CSE326 Frequency Assignment
Spring 2002
Due: Monday, May 20, 2002, at the beginning of class.
  Electronic turn-in due by 5:30 PM
  Group assignments due to Nick by Friday, May 10
Reading
- 8.3--8.5. We probably won't be discussing extendible hashing
much in this class, but read 8.4 if you like.
Programming
I. Introduction
You have just been approached by a world
famous UW history professor. He would like you to settle a centuries-old debate
on who wrote Shakespeare's plays,
Shakespeare or
Sir Francis
Bacon? You protest that this question is surely outside of your
area expertise. "Oh, no," chuckled the historian, stroking his snowy
white beard. "I need a Computer Scientist!"

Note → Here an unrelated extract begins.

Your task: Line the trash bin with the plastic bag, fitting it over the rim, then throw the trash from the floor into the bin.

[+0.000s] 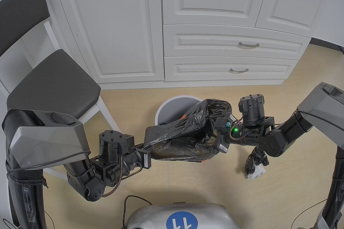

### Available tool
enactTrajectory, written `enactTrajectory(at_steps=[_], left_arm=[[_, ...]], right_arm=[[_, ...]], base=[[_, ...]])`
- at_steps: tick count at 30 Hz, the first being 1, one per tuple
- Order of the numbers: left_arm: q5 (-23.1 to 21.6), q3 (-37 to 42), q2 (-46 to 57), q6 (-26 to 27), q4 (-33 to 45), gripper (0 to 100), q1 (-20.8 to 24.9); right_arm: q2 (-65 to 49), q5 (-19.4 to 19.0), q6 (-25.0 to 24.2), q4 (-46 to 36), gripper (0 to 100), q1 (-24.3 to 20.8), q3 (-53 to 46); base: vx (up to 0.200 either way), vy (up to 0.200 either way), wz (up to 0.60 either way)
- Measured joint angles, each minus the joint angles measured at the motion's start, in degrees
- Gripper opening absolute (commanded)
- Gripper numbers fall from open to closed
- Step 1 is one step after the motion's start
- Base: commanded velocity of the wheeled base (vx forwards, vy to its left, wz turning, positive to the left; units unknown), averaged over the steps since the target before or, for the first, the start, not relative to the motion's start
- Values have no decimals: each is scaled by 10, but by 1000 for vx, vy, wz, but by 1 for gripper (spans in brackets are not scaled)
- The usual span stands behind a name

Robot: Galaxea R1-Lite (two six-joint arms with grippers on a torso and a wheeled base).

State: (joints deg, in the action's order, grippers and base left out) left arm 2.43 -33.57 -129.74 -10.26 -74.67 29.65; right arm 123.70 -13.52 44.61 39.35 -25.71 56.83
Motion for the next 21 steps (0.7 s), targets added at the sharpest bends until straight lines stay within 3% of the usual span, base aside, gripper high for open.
enactTrajectory(at_steps=[10,14,21], left_arm=[[-22,16,0,5,7,100,-8],[-42,24,29,36,22,100,-7],[-54,-23,83,81,148,100,11]], right_arm=[[64,1,-36,162,100,-7,-66],[84,2,-59,205,100,-9,-79],[94,2,-79,251,100,-13,-102]], base=[[0,0,0],[0,0,0],[0,0,0]])
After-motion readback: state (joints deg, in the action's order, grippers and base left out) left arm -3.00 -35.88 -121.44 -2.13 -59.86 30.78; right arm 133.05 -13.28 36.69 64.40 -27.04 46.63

II. Word Frequency Analysis
The professor suspects that some authors use particular words more often
than others. He hopes that if we study the frequency with which authors
use words, we may be able to come up with a word usage "signature" for
that author. This signature should be quite consistent across a particular
author's works, but vary greatly between authors.
The professor wants you to write a program to compute the
frequencies of words in a text. The program should take a text file
on stdin, and count the number of times that each word occurs in each.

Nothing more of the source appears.